Each line below from the one containing "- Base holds" through the one containing "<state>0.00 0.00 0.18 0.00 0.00" should be output exactly as it stands, and no other line should appear.

INPUT DATA Start Marker

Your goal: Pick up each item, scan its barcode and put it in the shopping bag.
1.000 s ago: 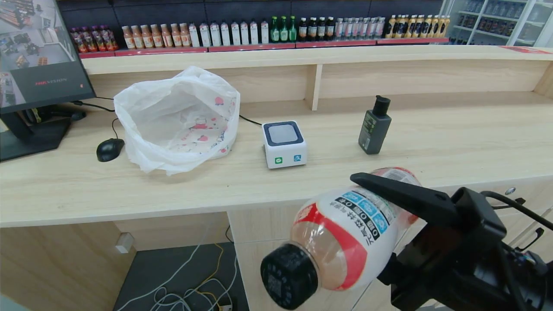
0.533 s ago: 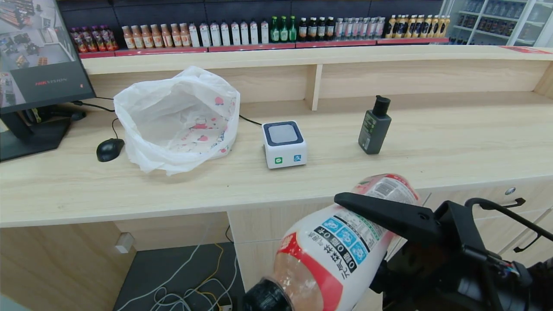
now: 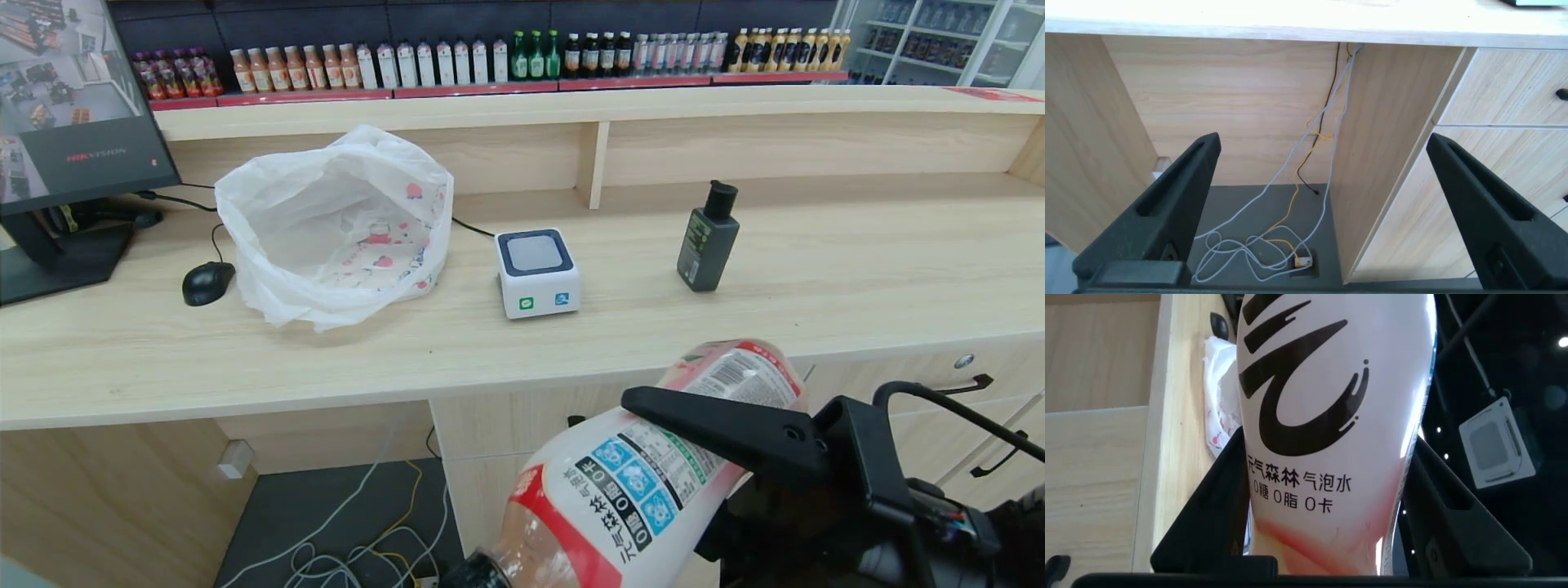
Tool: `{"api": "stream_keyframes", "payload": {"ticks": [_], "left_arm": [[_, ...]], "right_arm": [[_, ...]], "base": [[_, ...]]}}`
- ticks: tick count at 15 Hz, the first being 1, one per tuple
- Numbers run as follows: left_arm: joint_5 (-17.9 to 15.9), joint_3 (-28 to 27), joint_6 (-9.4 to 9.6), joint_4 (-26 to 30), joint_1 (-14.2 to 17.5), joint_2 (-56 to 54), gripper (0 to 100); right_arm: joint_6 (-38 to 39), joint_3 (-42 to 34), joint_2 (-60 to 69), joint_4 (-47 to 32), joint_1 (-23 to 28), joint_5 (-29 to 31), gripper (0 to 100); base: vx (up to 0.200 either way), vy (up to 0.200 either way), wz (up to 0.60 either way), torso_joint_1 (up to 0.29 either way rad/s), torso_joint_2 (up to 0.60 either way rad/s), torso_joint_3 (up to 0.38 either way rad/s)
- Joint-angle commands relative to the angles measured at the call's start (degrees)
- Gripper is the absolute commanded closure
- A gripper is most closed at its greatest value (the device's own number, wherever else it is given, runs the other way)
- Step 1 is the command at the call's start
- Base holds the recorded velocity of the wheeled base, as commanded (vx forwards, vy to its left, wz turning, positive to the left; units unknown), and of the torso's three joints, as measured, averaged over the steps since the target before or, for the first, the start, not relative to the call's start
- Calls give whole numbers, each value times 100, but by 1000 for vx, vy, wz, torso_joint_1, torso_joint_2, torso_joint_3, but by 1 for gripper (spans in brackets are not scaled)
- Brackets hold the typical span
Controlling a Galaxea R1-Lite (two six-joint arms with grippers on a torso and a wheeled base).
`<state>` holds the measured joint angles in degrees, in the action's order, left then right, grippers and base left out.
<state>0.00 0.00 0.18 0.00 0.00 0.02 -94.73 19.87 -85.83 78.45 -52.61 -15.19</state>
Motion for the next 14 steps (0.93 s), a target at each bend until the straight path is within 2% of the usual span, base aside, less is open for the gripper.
{"api": "stream_keyframes", "payload": {"ticks": [1, 10, 14], "left_arm": [[0, 0, -1, 0, 0, -2, 0], [0, 0, -1, 0, 0, -2, 0], [0, 0, -1, 0, 0, -2, 0]], "right_arm": [[-28, -18, -12, 4, 6, -2, 100], [-28, -18, -12, 4, 6, 7, 100], [201, 52, -21, 4, -21, 7, 100]], "base": [[0, 0, 0, 0, 0, 0], [0, 0, 0, 0, 0, 0], [0, 0, 0, 0, 0, 0]]}}
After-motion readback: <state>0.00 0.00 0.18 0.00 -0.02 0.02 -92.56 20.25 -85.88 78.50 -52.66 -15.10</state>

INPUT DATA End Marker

RESPONSE BOX >>
- Base holds the recorded velocity of the wheeled base, as commanded (vx forwards, vy to its left, wz turning, positive to the left; units unknown), and of the torso's three joints, as measured, averaged over the steps since the target before or, for the first, the start, not relative to the call's start
- Calls give whole numbers, each value times 100, but by 1000 for vx, vy, wz, torso_joint_1, torso_joint_2, torso_joint_3, but by 1 for gripper (spans in brackets are not scaled)
- Brackets hold the typical span
Controlling a Galaxea R1-Lite (two six-joint arms with grippers on a torso and a wheeled base).
`<state>` holds the measured joint angles in degrees, in the action's order, left then right, grippers and base left out.
<state>0.00 0.00 0.18 0.00 0.00 0.02 -94.73 19.87 -85.83 78.45 -52.61 -15.19</state>

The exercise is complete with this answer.